**Recorded data:**
────────

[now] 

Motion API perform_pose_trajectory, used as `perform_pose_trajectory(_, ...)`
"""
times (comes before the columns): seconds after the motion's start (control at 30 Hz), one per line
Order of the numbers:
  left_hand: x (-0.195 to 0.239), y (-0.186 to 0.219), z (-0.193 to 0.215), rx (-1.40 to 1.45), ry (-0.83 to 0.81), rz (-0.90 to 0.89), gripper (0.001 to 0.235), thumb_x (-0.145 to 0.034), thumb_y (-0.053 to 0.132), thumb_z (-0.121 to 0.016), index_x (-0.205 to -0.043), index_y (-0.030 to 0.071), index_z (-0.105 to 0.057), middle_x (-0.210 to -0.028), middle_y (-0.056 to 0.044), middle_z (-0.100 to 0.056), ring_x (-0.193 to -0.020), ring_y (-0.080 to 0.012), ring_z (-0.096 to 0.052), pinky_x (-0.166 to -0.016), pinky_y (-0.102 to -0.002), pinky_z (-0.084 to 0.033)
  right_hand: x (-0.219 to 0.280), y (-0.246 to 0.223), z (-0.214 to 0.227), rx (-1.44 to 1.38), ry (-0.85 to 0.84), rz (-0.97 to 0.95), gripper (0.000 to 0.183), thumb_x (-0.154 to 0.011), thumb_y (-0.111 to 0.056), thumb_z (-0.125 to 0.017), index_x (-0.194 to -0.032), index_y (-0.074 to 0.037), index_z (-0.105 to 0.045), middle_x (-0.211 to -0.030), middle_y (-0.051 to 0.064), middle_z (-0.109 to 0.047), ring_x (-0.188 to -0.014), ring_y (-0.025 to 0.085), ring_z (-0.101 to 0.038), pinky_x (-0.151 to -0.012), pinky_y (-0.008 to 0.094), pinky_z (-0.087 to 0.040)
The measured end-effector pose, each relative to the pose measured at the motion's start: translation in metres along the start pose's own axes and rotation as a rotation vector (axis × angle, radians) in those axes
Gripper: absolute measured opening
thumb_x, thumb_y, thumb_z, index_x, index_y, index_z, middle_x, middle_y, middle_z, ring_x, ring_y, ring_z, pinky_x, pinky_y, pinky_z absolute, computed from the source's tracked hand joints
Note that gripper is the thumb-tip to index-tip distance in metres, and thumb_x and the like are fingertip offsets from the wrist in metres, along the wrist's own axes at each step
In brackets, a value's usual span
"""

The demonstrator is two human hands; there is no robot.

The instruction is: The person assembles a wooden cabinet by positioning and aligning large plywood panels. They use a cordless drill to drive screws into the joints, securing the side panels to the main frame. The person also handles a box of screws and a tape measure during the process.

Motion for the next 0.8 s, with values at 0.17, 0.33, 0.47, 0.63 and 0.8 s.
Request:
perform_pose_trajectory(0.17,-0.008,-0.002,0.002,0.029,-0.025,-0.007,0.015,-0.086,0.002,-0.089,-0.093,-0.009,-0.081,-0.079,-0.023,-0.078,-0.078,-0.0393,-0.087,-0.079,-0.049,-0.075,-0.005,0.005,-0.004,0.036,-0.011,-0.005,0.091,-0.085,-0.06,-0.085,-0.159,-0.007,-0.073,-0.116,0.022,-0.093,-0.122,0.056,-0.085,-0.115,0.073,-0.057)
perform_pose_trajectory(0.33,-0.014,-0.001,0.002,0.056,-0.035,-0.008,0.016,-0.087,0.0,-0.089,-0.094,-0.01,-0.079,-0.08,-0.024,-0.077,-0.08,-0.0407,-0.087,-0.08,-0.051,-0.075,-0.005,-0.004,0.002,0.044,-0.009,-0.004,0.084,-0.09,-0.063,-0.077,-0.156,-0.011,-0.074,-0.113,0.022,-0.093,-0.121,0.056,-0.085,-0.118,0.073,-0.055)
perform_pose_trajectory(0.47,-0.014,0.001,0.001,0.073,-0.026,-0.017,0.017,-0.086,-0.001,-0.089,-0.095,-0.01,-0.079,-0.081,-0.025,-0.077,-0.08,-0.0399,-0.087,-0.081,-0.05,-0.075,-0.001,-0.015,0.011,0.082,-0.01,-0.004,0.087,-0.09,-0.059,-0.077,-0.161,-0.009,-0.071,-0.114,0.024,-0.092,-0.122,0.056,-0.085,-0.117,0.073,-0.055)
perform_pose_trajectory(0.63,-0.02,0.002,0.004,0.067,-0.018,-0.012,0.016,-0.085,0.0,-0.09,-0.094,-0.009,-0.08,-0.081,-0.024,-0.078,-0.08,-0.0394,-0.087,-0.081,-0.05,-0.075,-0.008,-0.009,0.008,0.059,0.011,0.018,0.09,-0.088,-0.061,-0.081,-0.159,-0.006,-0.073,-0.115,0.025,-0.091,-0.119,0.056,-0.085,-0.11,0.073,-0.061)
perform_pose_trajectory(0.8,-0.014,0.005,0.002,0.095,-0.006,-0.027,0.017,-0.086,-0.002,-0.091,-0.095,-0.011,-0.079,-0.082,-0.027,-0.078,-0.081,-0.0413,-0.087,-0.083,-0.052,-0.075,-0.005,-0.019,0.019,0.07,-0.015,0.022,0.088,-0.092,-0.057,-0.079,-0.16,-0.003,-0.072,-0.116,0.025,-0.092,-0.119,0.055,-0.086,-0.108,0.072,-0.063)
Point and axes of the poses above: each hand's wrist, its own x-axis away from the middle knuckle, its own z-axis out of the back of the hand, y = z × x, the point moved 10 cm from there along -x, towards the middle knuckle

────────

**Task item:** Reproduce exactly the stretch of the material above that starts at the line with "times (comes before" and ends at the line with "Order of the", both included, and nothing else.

**Task solution:**
times (comes before the columns): seconds after the motion's start (control at 30 Hz), one per line
Order of the numbers:

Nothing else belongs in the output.